To do: Read through the records below and copy each line that uses the word "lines".

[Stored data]

--------------------------------

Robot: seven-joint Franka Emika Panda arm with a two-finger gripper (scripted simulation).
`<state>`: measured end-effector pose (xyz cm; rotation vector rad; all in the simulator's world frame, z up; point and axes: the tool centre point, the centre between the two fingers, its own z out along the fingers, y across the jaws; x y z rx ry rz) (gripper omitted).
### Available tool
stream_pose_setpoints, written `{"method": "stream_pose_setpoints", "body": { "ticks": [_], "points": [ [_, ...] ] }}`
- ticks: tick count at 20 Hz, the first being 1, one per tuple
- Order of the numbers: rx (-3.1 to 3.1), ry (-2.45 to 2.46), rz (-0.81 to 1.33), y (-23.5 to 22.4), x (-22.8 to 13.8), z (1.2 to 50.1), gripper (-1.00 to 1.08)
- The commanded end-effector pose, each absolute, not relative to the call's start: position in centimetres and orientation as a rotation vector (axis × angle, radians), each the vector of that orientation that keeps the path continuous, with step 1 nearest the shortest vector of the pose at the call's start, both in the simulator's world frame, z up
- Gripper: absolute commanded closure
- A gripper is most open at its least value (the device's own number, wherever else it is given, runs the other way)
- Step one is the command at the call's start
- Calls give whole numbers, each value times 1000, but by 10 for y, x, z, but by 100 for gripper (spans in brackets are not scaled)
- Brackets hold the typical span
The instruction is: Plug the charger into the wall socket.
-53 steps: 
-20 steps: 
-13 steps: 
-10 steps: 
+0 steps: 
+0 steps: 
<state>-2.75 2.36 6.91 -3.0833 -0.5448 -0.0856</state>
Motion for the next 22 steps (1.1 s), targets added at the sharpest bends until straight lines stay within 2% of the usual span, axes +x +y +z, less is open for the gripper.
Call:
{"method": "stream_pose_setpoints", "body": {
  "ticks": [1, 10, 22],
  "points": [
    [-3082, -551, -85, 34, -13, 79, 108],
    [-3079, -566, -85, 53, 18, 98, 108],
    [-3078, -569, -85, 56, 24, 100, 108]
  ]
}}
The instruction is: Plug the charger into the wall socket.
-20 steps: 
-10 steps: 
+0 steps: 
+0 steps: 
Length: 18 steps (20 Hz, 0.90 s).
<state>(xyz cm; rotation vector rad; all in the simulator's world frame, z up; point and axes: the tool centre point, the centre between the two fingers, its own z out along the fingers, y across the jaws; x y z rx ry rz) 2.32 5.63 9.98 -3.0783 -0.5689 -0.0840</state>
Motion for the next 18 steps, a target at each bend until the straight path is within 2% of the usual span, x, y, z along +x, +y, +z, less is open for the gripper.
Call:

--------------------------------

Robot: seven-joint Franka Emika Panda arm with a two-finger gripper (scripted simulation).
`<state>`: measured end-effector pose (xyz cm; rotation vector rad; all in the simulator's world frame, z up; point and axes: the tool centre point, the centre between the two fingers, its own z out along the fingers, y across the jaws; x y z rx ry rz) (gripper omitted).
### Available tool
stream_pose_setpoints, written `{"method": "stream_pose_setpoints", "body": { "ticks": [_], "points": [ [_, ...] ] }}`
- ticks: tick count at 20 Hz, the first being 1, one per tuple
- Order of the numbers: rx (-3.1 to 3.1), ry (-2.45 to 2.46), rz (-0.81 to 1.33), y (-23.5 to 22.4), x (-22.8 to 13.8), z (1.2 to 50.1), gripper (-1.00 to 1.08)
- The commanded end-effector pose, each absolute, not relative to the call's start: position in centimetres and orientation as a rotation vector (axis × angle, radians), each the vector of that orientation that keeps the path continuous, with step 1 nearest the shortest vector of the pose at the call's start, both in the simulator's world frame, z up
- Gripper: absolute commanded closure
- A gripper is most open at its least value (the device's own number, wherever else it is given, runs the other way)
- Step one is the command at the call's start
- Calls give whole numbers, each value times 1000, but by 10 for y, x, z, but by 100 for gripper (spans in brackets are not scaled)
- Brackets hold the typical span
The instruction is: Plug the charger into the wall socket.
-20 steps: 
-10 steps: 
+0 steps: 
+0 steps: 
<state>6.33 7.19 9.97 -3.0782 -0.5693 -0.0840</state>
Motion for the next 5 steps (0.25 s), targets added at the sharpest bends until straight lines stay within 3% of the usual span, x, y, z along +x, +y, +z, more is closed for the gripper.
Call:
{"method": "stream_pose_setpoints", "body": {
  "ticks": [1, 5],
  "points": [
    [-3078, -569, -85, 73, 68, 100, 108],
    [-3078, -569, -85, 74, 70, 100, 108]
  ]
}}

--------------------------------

Response area:
Motion for the next 22 steps (1.1 s), targets added at the sharpest bends until straight lines stay within 2% of the usual span, axes +x +y +z, less is open for the gripper.
Motion for the next 5 steps (0.25 s), targets added at the sharpest bends until straight lines stay within 3% of the usual span, x, y, z along +x, +y, +z, more is closed for the gripper.

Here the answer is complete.